A violência patrimonial, prevista no artigo 7º da lei, ocorre quando um dos parceiros retém, subtrai, destrói ou de qualquer forma prejudica bens, valores, documentos ou recursos econômicos da mulher. Isso significa que condutas como impedir o acesso a contas bancárias conjuntas, danificar bens do casal ou forçar a assinatura de documentos de transferência patrimonial podem ser enquadradas formalmente nessa legislação — com consequências penais e cíveis para o agressor.
Para quem tem patrimônio construído ao longo de uma relação — imóveis, participação societária, investimentos, veículos — esse ponto merece atenção concreta. Em uma separação litigiosa, por exemplo, condutas que antes eram tratadas apenas como disputas civis de partilha podem passar a ser analisadas também sob a ótica da Lei Maria da Penha, ampliando o espectro de responsabilização e alterando o rito processual da discussão. Uma medida protetiva deferida judicialmente pode, inclusive, restringir temporariamente o acesso de um cônjuge a bens que fazem parte do patrimônio comum do casal.

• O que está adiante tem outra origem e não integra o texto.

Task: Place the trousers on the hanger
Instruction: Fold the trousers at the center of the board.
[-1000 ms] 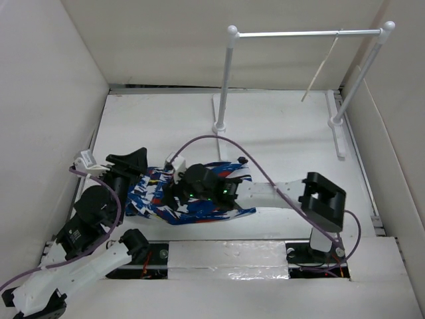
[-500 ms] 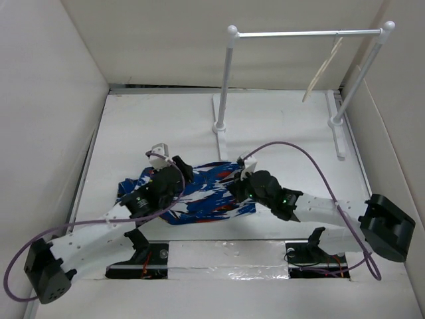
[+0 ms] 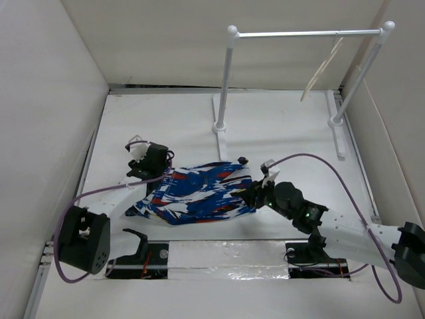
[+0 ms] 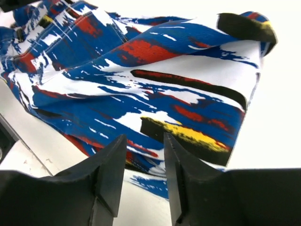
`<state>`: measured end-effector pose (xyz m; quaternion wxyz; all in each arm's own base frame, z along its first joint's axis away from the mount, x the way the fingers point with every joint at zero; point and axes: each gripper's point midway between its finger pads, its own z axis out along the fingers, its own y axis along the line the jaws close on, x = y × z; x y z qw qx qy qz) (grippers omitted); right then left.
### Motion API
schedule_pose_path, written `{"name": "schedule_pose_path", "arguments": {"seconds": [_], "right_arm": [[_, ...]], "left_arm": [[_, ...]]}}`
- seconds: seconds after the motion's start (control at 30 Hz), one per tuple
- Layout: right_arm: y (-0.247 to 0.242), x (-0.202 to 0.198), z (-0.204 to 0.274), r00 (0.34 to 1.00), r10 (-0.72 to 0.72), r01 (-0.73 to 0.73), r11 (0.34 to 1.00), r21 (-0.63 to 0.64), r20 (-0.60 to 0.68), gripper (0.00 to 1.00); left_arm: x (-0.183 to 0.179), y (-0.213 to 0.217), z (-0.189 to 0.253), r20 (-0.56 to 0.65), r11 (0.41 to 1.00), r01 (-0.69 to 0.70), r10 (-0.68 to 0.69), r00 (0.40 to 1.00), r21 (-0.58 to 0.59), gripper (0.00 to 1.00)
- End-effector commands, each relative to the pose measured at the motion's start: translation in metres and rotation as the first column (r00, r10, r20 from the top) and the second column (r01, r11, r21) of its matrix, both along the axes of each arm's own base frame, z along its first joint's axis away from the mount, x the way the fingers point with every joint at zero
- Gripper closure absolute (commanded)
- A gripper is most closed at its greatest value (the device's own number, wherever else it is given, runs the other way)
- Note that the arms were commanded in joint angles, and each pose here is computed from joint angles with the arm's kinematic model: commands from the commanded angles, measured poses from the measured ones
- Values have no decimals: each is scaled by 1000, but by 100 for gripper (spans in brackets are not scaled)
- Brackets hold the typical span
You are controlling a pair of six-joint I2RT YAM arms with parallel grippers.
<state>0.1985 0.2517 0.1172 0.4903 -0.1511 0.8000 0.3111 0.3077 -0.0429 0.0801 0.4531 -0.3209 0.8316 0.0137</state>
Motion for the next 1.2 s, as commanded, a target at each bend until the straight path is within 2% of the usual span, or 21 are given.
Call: {"name": "schedule_pose_path", "arguments": {"seconds": [0.0,0.1,0.27,0.43,0.6,0.7,0.9,0.97,1.0,1.03,1.1,1.17], "right_arm": [[-20,-3,-6,999,-43,43,999,-11,8,52],[-31,-5,-8,999,-34,34,999,-8,20,47],[-43,-12,-20,1000,-8,8,999,-46,-4,46],[-54,-6,-27,1000,-19,19,999,-34,-5,47],[-50,-8,-30,999,49,-50,998,-31,-15,52],[-51,-8,-30,998,59,-59,998,-21,-9,52],[-49,-11,-32,996,83,-83,997,-3,-17,52],[-48,-11,-33,996,87,-87,996,5,-23,51],[-51,-10,-37,996,78,-78,997,6,-34,50],[-50,-11,-38,996,82,-81,997,9,-41,50],[-52,-9,-41,996,77,-76,997,22,-50,49],[-50,-9,-42,995,88,-86,996,35,-55,52]], "left_arm": [[15,6,9,-10,999,-24,25,1000,25,41],[15,25,3,-49,991,-99,104,993,94,41],[20,40,4,-84,982,-147,158,984,119,40],[29,48,-10,-178,989,-115,130,975,91,33],[31,46,-23,-259,989,-83,112,959,119,33],[32,48,-24,-268,990,-78,108,957,120,35],[29,47,-28,-295,991,-64,98,951,122,45],[26,47,-29,-299,991,-65,98,949,119,52],[25,47,-29,-298,991,-63,95,950,116,56],[25,45,-31,-302,992,-59,89,949,108,66],[24,43,-32,-299,994,-56,82,951,94,79],[25,42,-31,-290,995,-55,77,954,84,89]]}}
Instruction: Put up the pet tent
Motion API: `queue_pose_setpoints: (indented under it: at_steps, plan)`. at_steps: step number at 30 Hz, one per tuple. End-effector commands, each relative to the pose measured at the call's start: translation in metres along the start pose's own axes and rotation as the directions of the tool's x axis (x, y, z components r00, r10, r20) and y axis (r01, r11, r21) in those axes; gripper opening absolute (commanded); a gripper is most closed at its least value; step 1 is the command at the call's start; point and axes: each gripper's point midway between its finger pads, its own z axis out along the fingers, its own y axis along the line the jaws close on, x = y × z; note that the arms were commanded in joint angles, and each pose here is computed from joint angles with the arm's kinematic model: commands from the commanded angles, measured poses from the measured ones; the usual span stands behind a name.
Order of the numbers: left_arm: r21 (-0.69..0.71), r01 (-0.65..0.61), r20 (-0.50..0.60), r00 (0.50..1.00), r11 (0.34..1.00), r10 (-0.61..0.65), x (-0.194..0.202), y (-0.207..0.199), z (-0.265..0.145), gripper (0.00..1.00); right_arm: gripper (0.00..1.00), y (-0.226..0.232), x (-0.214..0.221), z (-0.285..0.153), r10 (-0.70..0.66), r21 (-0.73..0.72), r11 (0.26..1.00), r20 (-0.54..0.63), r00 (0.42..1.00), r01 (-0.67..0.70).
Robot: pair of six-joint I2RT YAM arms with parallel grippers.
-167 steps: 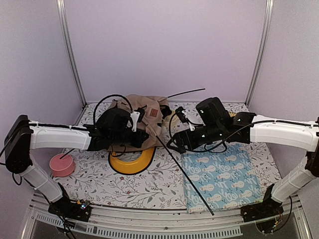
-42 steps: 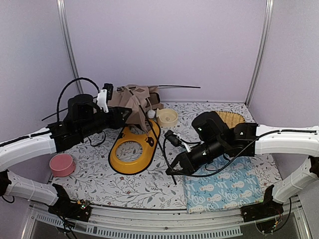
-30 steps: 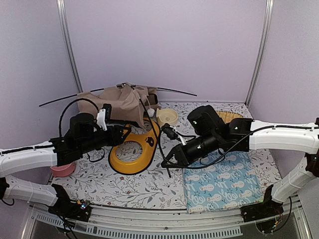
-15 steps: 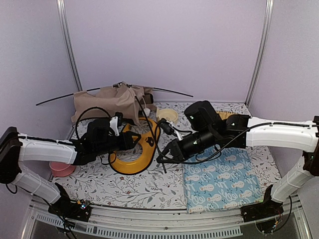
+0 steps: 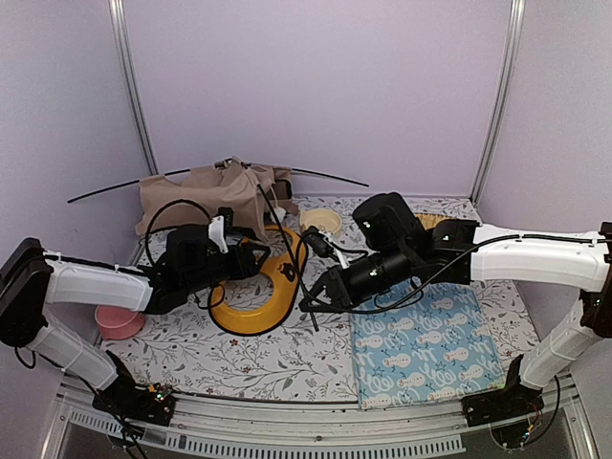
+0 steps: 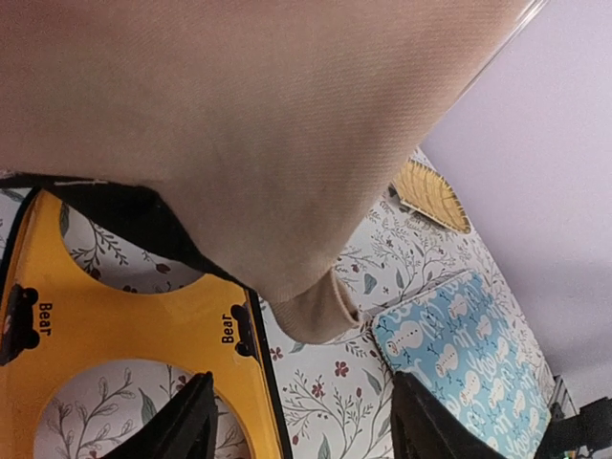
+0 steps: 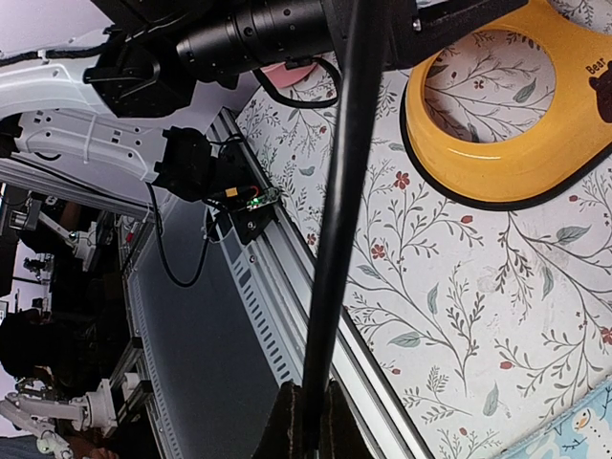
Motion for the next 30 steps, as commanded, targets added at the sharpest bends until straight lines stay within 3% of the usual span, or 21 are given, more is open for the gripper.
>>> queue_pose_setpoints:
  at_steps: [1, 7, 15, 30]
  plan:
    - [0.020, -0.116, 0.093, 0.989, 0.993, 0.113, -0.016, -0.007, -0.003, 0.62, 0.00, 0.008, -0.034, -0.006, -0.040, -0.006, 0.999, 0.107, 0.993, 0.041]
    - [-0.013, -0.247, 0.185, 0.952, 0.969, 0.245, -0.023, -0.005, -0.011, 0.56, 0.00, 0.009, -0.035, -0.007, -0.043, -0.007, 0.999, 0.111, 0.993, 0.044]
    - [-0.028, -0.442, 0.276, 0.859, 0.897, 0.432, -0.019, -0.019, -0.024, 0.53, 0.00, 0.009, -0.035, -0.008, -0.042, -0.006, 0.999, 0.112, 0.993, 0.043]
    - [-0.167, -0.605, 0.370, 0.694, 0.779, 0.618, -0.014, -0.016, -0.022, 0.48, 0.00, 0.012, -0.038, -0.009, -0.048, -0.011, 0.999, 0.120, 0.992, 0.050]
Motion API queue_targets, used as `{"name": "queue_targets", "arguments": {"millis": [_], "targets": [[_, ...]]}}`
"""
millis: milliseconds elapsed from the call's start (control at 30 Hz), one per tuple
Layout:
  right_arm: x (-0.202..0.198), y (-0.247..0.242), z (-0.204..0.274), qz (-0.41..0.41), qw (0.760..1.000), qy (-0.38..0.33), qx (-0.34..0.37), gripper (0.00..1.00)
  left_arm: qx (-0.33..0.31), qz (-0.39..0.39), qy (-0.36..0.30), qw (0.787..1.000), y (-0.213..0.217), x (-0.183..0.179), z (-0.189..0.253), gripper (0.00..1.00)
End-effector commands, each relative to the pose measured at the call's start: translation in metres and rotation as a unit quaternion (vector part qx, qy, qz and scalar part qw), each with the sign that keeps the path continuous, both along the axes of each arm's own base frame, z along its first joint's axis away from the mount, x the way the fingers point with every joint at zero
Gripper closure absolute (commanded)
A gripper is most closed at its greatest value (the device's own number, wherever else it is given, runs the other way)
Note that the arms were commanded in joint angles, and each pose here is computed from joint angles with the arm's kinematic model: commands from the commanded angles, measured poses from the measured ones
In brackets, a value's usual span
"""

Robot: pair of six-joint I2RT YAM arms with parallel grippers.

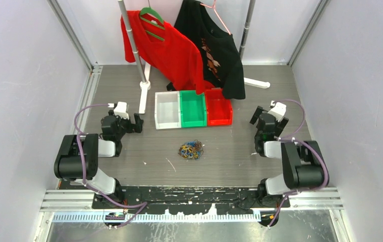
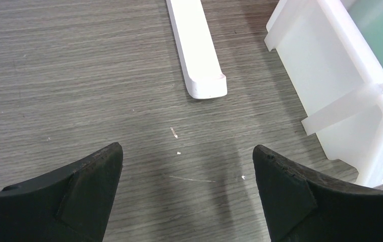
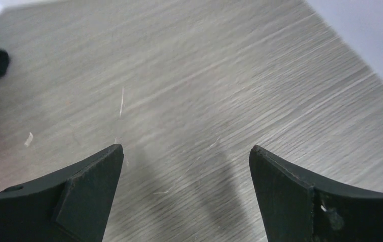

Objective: Untangle the cables

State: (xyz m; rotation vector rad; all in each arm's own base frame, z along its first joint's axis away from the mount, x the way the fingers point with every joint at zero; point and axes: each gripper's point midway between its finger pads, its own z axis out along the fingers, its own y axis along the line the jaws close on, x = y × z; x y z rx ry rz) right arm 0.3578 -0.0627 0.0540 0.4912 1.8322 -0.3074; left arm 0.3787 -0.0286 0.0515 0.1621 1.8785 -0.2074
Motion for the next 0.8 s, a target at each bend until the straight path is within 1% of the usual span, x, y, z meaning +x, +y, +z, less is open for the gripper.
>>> {"name": "queue_targets", "arguments": {"millis": [0,33,67,133,167,267,300,333,367,433,467,500,533,600,700,767], "targets": [[-0.003,-0.019,0.068,-0.099,0.994,-0.038,0.015,0.0,-0.001,0.003,-0.022,1.0,0.004,0.012,0.032,0.01],[-0.002,-0.017,0.081,-0.1,0.994,-0.041,0.031,0.0,-0.005,0.004,0.0,1.0,0.006,0.012,0.034,0.01],[-0.003,-0.012,0.088,-0.09,0.994,-0.041,0.043,0.0,-0.004,0.003,0.018,1.0,0.007,0.016,0.041,0.01],[0.003,-0.001,0.108,-0.062,0.994,-0.054,0.067,0.0,0.008,-0.014,0.075,0.997,0.006,0.014,0.048,0.01],[0.005,0.003,0.115,-0.052,0.994,-0.061,0.077,0.0,0.012,-0.026,0.084,0.996,0.004,0.019,0.064,0.01],[0.008,0.01,0.142,-0.08,0.98,-0.094,0.155,0.0,0.016,-0.074,0.143,0.987,-0.005,0.007,0.079,0.0],[0.01,0.019,0.147,-0.062,0.979,-0.084,0.174,0.0,0.015,-0.087,0.16,0.983,-0.008,0.001,0.083,0.01],[0.014,0.037,0.151,-0.01,0.98,-0.066,0.188,0.0,0.009,-0.104,0.186,0.977,-0.013,-0.008,0.085,0.0],[0.016,0.058,0.152,0.048,0.977,-0.047,0.2,0.0,0.006,-0.121,0.198,0.973,-0.017,-0.014,0.09,0.01],[0.012,0.097,0.157,0.139,0.962,-0.036,0.233,0.0,-0.011,-0.153,0.221,0.963,-0.027,-0.026,0.101,0.01],[0.007,0.114,0.158,0.164,0.958,-0.032,0.234,0.0,-0.022,-0.169,0.234,0.957,-0.033,-0.034,0.105,0.01],[0.0,0.131,0.157,0.184,0.957,-0.023,0.221,0.0,-0.033,-0.187,0.242,0.952,-0.039,-0.042,0.11,0.0],[-0.011,0.16,0.156,0.218,0.954,-0.012,0.207,0.0,-0.042,-0.202,0.247,0.947,-0.044,-0.049,0.115,0.0],[-0.03,0.198,0.152,0.269,0.944,0.003,0.193,0.01,-0.06,-0.23,0.256,0.937,-0.053,-0.062,0.123,0.0],[-0.058,0.25,0.135,0.34,0.917,0.041,0.206,0.12,-0.076,-0.26,0.265,0.925,-0.063,-0.077,0.135,0.0],[-0.073,0.276,0.121,0.369,0.902,0.068,0.214,0.19,-0.087,-0.272,0.271,0.919,-0.068,-0.086,0.141,0.02]]}}
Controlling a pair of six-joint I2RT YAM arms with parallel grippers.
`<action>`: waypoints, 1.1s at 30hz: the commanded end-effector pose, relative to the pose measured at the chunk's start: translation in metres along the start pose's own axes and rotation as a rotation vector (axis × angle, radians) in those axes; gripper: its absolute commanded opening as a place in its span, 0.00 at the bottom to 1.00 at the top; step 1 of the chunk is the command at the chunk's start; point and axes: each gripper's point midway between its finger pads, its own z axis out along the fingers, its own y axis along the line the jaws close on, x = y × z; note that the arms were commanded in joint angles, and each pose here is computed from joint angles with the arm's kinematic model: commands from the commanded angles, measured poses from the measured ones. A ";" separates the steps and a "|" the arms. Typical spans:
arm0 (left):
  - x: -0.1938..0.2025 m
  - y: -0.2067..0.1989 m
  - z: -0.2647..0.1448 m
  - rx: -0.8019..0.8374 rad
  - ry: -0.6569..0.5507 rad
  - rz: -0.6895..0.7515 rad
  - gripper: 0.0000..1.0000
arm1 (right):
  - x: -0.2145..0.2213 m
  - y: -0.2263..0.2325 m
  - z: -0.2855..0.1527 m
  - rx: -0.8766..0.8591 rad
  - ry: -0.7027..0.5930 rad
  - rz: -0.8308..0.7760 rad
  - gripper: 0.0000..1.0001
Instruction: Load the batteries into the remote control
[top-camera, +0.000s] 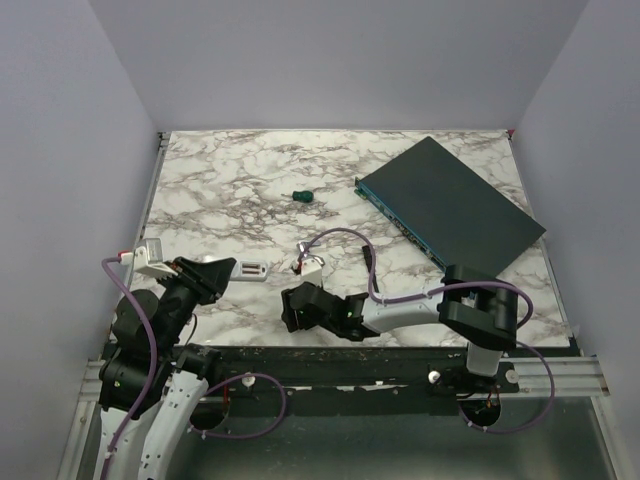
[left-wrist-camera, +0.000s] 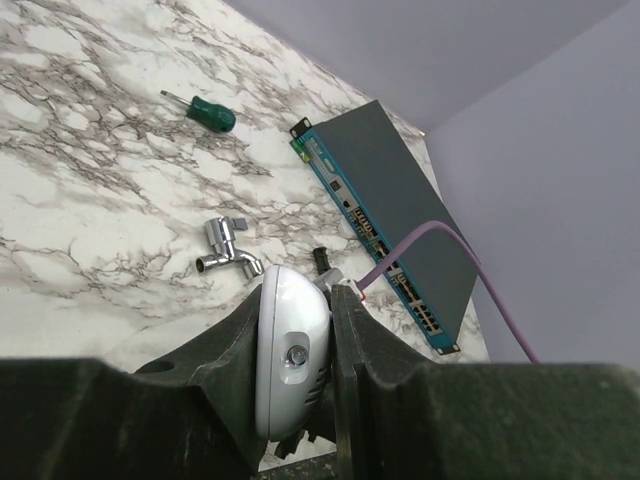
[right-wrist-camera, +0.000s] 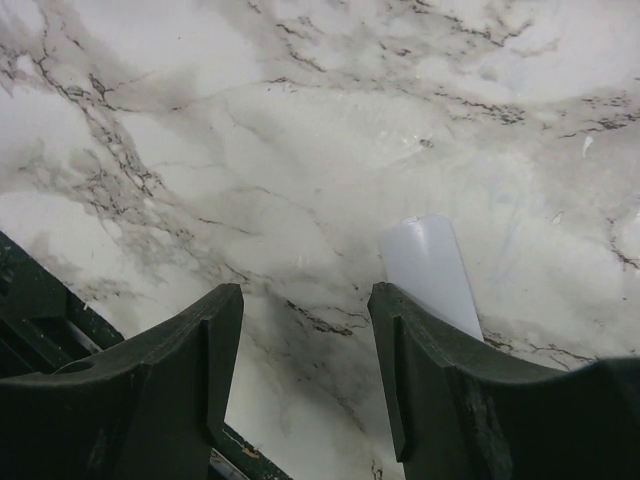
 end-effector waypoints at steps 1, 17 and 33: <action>-0.008 0.000 -0.006 -0.009 -0.037 0.017 0.00 | 0.022 -0.047 0.005 0.161 0.059 -0.057 0.62; -0.008 -0.001 -0.009 -0.003 -0.035 0.024 0.00 | 0.017 -0.058 -0.008 0.198 0.054 -0.033 0.63; -0.011 -0.007 -0.011 0.012 -0.034 0.023 0.00 | 0.008 -0.062 -0.015 0.211 0.034 -0.093 0.65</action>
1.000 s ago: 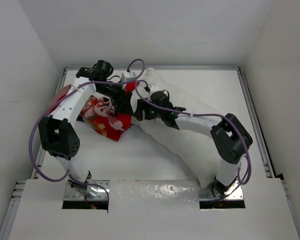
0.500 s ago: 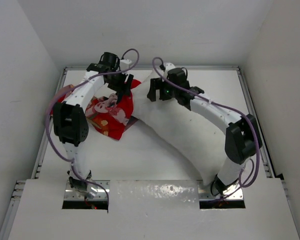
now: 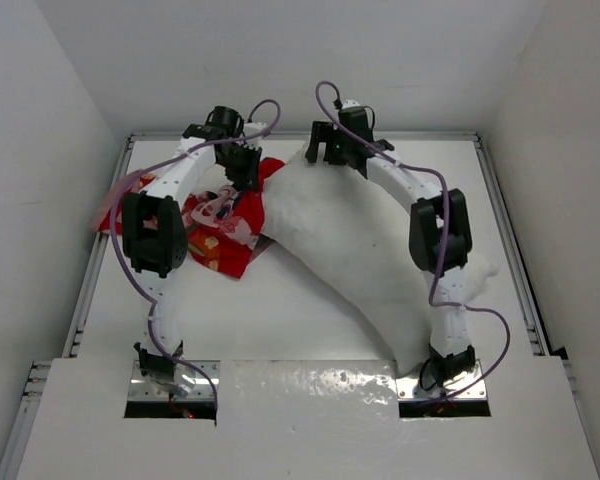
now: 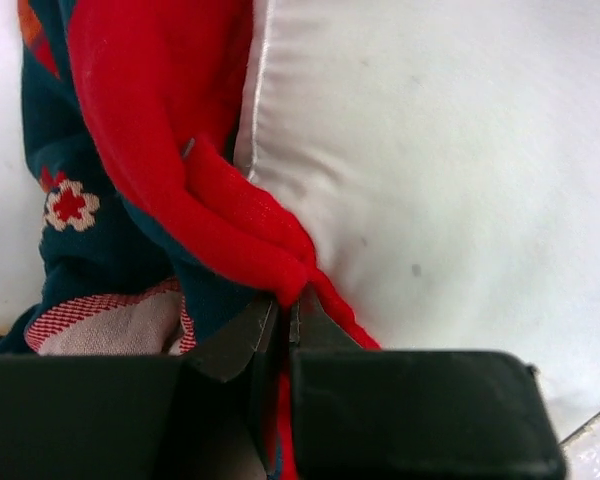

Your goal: Put the pillow into the pillowcase

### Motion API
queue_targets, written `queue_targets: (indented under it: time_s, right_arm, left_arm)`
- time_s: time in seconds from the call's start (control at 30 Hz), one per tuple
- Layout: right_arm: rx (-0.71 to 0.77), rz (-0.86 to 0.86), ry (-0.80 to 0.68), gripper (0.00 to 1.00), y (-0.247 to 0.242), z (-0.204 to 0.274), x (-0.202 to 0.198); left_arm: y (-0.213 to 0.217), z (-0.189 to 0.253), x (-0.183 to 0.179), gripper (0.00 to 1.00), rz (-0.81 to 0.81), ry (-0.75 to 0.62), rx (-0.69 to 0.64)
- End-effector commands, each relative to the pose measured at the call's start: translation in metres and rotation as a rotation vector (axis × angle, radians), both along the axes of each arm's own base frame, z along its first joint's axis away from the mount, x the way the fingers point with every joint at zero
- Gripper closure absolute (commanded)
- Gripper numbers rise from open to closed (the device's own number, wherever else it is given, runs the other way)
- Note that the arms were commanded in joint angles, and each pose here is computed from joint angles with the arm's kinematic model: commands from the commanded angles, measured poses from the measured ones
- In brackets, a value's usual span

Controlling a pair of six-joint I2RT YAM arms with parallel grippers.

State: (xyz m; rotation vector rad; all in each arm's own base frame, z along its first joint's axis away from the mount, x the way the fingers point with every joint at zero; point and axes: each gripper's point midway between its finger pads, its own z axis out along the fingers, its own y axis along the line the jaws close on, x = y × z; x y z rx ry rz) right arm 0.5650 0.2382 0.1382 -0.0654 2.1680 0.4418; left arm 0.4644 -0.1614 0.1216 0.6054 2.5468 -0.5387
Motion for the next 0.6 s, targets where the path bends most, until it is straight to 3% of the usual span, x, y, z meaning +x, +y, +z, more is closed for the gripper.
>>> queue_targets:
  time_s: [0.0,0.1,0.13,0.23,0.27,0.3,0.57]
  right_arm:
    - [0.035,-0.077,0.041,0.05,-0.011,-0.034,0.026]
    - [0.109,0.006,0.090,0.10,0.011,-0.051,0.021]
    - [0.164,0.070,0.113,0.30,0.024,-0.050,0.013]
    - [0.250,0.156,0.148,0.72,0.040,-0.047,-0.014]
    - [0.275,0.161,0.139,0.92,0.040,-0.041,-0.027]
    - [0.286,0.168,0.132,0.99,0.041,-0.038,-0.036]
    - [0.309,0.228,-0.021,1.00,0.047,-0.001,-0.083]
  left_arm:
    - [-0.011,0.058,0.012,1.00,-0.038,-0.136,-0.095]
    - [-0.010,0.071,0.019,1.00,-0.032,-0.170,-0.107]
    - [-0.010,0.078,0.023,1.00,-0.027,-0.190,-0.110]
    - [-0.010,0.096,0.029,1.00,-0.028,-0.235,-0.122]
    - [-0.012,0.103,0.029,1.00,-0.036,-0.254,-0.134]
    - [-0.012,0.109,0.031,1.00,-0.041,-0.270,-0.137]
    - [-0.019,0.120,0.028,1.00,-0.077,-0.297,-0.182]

Ao longo de 20 anos, a lei também foi progressivamente interpretada pelos tribunais de forma mais ampla: a aplicação a relações homoafetivas foi consolidada por decisão do Superior Tribunal de Justiça, e a possibilidade de decretação de prisão preventiva do agressor foi reforçada por alterações legislativas posteriores à redação original de 2006. Esse histórico de expansão interpretativa é relevante porque sinaliza que o alcance da norma tende a ser lido de forma extensiva pelos juízes, não restritiva.
Quem está em um processo de separação, dissolução de união estável ou mesmo em um conflito societário que envolva cônjuges ou companheiros deve considerar esse quadro ao avaliar como conduzir negociações patrimoniais. A forma como bens são administrados, transferidos ou bloqueados durante uma disputa familiar pode ganhar uma dimensão jurídica adicional que não estava no horizonte de quem planejou esse patrimônio anos atrás.